10 July 2014 - Christian Aid has this week found itself part of a widely reported media story about an aggressive tax avoidance scheme used by top businessmen, celebrities, QCs, NHS doctors, political party donors and a judge.

We became involved after The Times newspaper asked us to comment on the fact that one of those that had used the scheme was pop singer Katie Melua, who was nominated some years ago for one of our Tax Superhero awards because of positive remarks she had made about her willingness to pay tax.

In response to The Times’ story, we expressed our ‘disappointment’ that she had been connected with the scheme, adding however, that according to The Times, her investment was made at the suggestion of her accountants and she had subsequently repaid the tax.

On social media, some have responded by stating that Christian Aid is itself tax-exempt. Our activities generally don't generate taxable profits, hence there is no tax to pay.

And unlike most in the corporate sector, the 20% VAT on goods and services we buy is not recoverable because we have no products that we sell.

It's also worth noting that none of our employees are exempt from tax, regardless of the country they are working in.

So what’s the tax benefit of being a charity?
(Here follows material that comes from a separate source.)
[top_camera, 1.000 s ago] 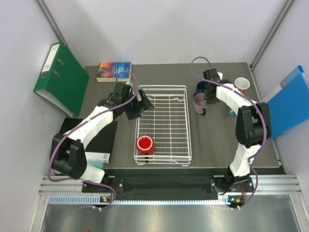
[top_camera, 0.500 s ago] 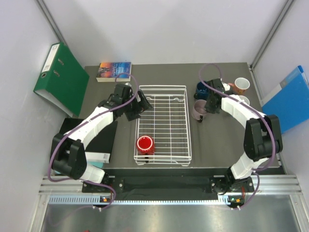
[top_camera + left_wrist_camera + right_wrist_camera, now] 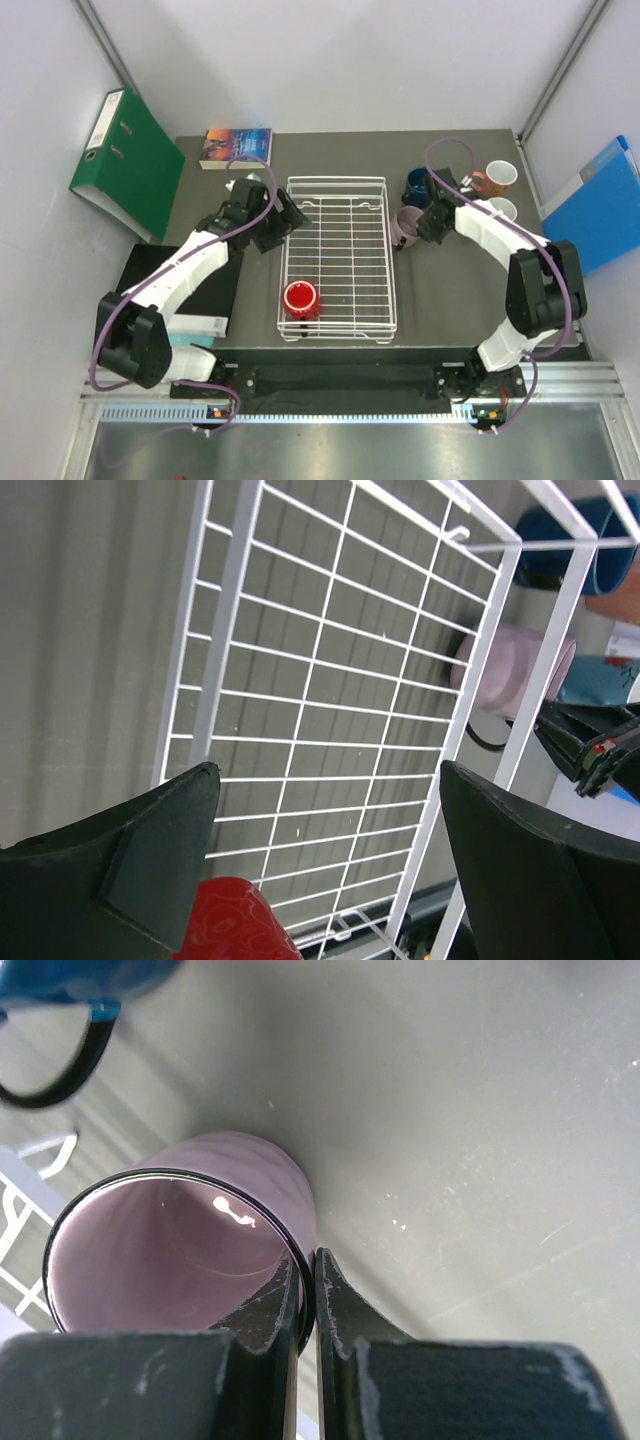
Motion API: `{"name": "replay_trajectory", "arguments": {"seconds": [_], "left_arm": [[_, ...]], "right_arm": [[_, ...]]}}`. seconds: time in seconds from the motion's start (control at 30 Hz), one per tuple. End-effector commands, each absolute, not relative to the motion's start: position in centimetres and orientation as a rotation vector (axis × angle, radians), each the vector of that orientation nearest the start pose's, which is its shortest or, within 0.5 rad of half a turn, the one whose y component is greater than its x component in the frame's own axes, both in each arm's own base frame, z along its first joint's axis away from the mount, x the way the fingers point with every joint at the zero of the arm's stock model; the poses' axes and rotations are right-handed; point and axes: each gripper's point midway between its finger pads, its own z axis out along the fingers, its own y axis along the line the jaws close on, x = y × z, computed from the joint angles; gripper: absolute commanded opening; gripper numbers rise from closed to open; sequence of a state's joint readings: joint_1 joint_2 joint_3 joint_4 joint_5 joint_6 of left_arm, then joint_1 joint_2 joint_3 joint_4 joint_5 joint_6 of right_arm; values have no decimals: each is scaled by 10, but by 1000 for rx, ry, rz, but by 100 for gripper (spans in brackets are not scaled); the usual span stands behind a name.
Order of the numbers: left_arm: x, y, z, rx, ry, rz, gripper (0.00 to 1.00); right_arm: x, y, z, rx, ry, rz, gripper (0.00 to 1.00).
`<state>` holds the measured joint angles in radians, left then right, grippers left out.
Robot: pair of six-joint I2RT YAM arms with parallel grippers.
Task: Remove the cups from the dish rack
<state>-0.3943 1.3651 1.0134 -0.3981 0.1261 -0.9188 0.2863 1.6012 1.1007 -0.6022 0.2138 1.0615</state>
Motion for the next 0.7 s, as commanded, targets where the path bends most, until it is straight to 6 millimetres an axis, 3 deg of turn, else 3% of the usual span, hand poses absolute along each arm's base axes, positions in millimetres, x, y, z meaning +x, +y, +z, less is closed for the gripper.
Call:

Most obviously, the Gift Aid that we recover on public donations, so a donation of £50 from an individual becomes £62.50. But that doesn’t make us tax exempt.

Our tax campaign does not target particular individuals, but is aimed primarily at tax strategies used by multinational corporations and other companies trading across borders which we estimate cost poor countries some $160bn a year in lost tax revenues, and there's a crucial difference between using a tax system and laws as they are intended to be used, and using loopholes in the law to avoid tax that should have been paid.   
We have actively campaigned in recent years for measures that would introduce far greater transparency in tax matters to counter the way in which tax havens assist companies - and individuals - to hide their assets off-shore.